Infants' food linked to higher or lower type 1 diabetes risk
In another study, researchers from the University of Colorado Denver (Colorado School of Public Health) and the CU School of Medicine's Barbara Davis Center for Diabetes, have found, according to the July 9, 2013 news release, "Infants' food linked to higher, lower Type 1 diabetes risk" that the risk of type 1 diabetes in an infant goes down if the mother is still breast-feeding the baby when solid foods, particularly those containing wheat or barley, are introduced into the diet.
These researchers found that children may have a greater risk of developing Type 1 diabetes (an autoimmune disease) if they are given their first fruits before four months or first eat rice and oats after six months. Does this study link findings with prior studies showing some children are so sensitive to grains that it rots their teeth before the age of three?
Grains and fruit could cause high blood surges of sugar in babies and other sensitivities. Some parents give solid foods too early. You can read more about type 1 diabetes as an autoimmune disease at the site, "Autoimmune disorders associated with type 1 diabetes mellitus."
Infants who get their first solid food before 4 months of age and after six months may have a higher risk of developing Type 1 diabetes. The risk goes down if the mother is still breast-feeding the baby when solid foods, particularly those containing wheat or barley, are introduced into the diet. The incidence of Type 1 diabetes is growing worldwide, especially among children less than five years old.

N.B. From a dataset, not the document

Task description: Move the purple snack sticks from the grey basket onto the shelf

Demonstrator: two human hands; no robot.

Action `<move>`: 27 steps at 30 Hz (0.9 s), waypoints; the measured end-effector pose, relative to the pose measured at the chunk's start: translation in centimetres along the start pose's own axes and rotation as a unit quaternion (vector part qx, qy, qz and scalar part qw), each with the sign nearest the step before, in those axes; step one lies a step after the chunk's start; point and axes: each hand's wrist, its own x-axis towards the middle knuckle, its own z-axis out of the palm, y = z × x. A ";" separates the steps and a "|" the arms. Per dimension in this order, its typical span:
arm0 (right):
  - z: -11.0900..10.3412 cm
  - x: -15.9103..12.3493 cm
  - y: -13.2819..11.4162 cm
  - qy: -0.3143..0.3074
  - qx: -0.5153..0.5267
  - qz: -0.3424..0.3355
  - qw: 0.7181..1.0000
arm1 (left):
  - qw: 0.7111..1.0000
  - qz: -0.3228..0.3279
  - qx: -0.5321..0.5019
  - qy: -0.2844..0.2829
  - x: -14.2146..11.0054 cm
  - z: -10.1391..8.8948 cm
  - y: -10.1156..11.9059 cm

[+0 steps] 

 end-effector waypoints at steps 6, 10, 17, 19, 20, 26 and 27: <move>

Infants' food is linked to higher, lower Type 1 diabetes risk. Infants who get their first solid food before 4 months of age and after 6 months may have a higher risk of developing Type 1 diabetes
The results were unveiled in July 2013 in the Journal of the American Medical Association publication JAMA Pediatrics. "For children who are introduced to solid food before four months of age, the risk of developing Type 1 diabetes is almost two times higher than for children introduced to solid foods at 4 or 5 months of age," says Jill Norris, MPH, PhD, chair of the Department of Epidemiology for the public health school, according to the news release, "Infants' food linked to higher, lower Type 1 diabetes risk." The findings align with the guidelines of the American Academy of Pediatrics on when to begin solid foods.
The research, supported by grants from the National Institutes of Health, looked at Colorado children with an increased genetic risk for Type 1 diabetes. Researchers noted when the children began on solid food, what foods they ate and whether they developed Type 1 diabetes. "The data suggest that parents should wait to introduce any solid foods until after the 4-month birthday," Norris, one of the authors of the study, says in the news release, Infants' food linked to higher, lower Type 1 diabetes risk.
"And when baby is ready, solid foods should be introduced by the 6-month birthday or soon after, preferably while the mother is still breast-feeding the baby, which may reduce the risk of Type 1 diabetes." Norris explains in the news release, that more research should be conducted to explore another finding of the study – that kids may have a greater risk of Type 1 diabetes if they are given their first fruits before four months or first eat rice and oats after six months.